What was I supposed to do? Jumping naked into the fjord seemed like an idea, but with the threat of YouTube and bitter memories of Brazil, I decided better of it. I looked up at Kevin. He asked me – “Is that it?” I said “I think so.” I fumbled to get out my camera and we took a few shots. I released the fish, and he kicked off, happy to be alive and completely bewildered – just like me. I sat there with my mouth ajar but no words coming out – highly unusual for me – then leaned back and just looked around at the misty fjord. What a long journey it had been – over a million air miles, thousands of hours on the water, thousands more planning, researching, and figuring out whether I had caught a wedge-toed sculpin or a three-eared goby. All those nights up until 3am dropping small cut baits and sabikis under the boat while the crew was sleeping, all that sorting through a hundred sardines to catch the one horse mackerel. The bewildered looks from guides when I asked about a variegated emperor. The endless reading to figure out exactly where the rubberlip surfperch lives, which, by the way, remains a mystery.

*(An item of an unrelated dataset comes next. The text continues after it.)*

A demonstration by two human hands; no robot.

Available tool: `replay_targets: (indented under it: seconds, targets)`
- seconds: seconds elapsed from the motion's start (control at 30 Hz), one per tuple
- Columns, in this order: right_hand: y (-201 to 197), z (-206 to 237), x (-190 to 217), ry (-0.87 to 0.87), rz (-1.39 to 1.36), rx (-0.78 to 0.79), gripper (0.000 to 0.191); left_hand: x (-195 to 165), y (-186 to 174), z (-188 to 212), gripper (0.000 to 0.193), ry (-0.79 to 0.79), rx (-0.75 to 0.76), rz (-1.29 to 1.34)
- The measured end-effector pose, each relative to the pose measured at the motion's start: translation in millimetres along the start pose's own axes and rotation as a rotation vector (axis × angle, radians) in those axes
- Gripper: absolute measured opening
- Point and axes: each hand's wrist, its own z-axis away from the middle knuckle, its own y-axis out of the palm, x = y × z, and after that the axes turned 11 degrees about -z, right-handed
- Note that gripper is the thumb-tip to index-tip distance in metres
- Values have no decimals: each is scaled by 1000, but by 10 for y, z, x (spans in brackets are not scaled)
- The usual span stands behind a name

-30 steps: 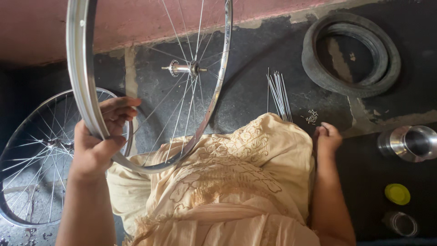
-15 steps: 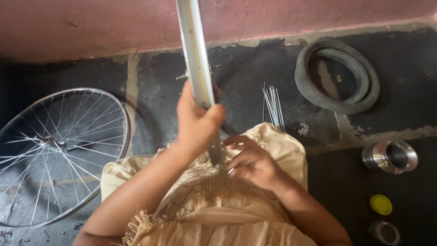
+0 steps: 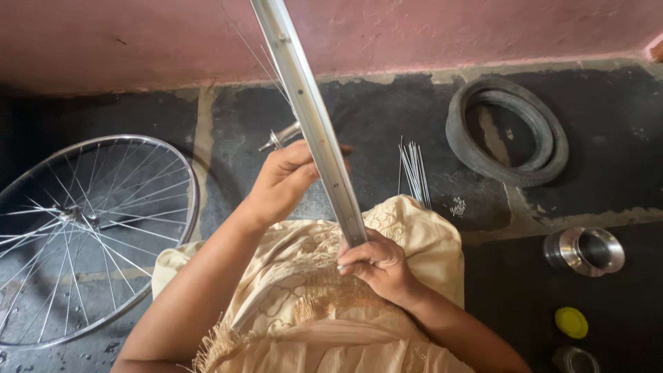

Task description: The person is assembling a bicycle wheel by inserting spokes into the rim and hub. They pick up individual spokes, thread them through the rim holes, and secure them at the hub, repeating the process for multiple spokes.

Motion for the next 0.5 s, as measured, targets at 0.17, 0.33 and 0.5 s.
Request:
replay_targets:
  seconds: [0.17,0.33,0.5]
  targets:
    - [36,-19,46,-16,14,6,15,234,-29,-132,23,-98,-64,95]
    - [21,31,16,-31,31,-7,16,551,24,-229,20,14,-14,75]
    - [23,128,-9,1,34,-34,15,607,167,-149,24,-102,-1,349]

Looking down the fjord after the catch
Was I beside myself with joy? Yes. When I thought this idea up about ten years ago, I had no idea it was even possible. It was just sort of something cool to shoot for. And here I was, about 900 species and 60 countries removed from when I set that goal, and in Norway of all places. But I didn’t yell out in primeval Braveheart style, I just sort of sat there, with a glow of accomplishment, wondering if I was the only one who could hear the chorus of angels singing “Hallelujah.” I thought I would feel completely triumphant, but at that moment, I felt two things most of all – humble and grateful. Over these years, I have gotten so much help from so many people in order to do this, and the opportunities I have been given to see the world and even make this possible – a lot of this was just plain good luck. My mind wandered to just a few of the folks who had helped define this whole ridiculous adventure – the fishing guides and friends like Scotty Lyons, Jean-Francois Helias, Roger Barnes, Jens Koller, Dale Leverone, Ed Trujillo, and Vinnie Biondoletti, the tackle experts like Hippo and Jonah at Hi’s Tackle Box and Robert Armstrong over at Shimano, Adrian Gray over at the IGFA, the scientists like Dr. Kent Carpenter, Dr. Jeff Johnson, and Dr. Mark McGrouther, friends like Mark Spellman, Mike Rapoport, Wade Hamamoto, and Scott Perry; perhaps even Marta but NOT Jaime – and I decided a very long thank-you was in order. (Which I will post as soon as I can do it justice.)
As I had gotten closer and closer to making it happen, I did begin to wonder how I would feel once that milestone fish actually hit the deck. Would my passion suddenly erode? Would I look for a different challenge?
I snapped out of my reverie to the sound of line screaming off a reel – Kevin had dropped his lure back in the water and hooked up with a big pollock. Instinctively, I jumped up and grabbed my rod, looked at the depthfinder to see where the school was, and I cast. The anticipation was there, the itchy trigger finger waiting for that tap on the line, hoping it was something new – I was right back in the game. Six minutes after the countdown to 1000 had finished, the race for 2000 had officially begun.